26/09/2013

The first SIB (Social Impact Bond) in health announced, TCS (transforming community services) refresh on the gradual increase, an explosion of interest in the use of COBIC style contracts and an overriding need for the integration of health and social care. Significant initiatives that are coming together to produce opportunities for the radical challenges facing commissioners.

Legislation has made integration of health and social care a statutory demand for commissioners. The  £3.8bn now available for Health and Social Well Being boards for integration projects has made the demand realistic. The emphasis is now on ideas for innovation and routes to delivery.

The more radical solutions are including use of COBIC (Capitated Outcome Based Incentivised Contracts) as an 'integration through provider' approach. There are now 17 COBICs in or near procurement that we aware of – click here to view.

This creates a challenge for providers – who will pay for the activity pending the outcomes being met (and take the risk of not being paid if the outcomes are not met)? For many providers in the health and social care market this is not viable. A developing social investment market is growing in response to this, offering to fund third sector providers delivering under PbR contracts with the funders receiving a return upon the outcomes being met. This approach (often structured as a 'Social Impact Bond' or 'SIB') is now in use across the public sector, funding projects from homelessness to reoffending to child social care, and is growing all the time.
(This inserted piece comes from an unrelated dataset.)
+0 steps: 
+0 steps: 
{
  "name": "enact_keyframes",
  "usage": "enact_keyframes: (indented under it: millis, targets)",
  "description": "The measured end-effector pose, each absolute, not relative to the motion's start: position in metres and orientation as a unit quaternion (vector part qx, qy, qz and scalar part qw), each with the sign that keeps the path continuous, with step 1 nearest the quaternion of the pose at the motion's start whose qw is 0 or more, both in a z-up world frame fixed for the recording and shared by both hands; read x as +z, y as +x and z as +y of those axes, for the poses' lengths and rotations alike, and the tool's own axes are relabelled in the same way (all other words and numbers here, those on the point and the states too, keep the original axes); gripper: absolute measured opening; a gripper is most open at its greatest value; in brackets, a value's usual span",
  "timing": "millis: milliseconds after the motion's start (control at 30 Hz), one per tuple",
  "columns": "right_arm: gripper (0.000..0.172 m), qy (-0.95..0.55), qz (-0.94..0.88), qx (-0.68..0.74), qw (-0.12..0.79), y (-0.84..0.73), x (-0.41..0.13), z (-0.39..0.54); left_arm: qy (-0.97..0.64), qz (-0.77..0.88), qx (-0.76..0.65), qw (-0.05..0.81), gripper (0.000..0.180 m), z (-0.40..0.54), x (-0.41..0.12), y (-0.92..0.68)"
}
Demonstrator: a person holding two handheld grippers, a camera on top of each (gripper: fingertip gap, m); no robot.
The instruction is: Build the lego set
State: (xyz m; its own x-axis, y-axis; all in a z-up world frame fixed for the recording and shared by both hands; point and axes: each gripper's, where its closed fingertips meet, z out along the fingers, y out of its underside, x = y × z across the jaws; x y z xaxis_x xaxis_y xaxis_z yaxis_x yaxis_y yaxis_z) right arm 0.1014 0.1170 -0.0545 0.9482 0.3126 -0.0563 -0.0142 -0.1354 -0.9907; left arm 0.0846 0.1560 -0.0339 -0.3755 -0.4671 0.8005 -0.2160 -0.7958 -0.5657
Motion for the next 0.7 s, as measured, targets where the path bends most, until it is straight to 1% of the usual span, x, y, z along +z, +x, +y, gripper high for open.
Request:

End of life care in the West Midlands provides a good example of the new type of opportunity. We are supporting Marie Curie Cancer Care who are proactively working with Sandwell and West Birmingham CCG on an innovative social investment pilot to explore transforming end of life care through greater integration of services resulting in reduced demand on hospital beds. Click here for further details, if successful the pilot will establish proof of concept for new finance and contracting opportunity for NHS commissioners.

There is unprecedented scope for innovative health and social care integration solutions and real opportunities for commissioners to be central to the delivery of the agenda. With large scale government funding available the emphasis is on providers and commissioners to propose viable solutions.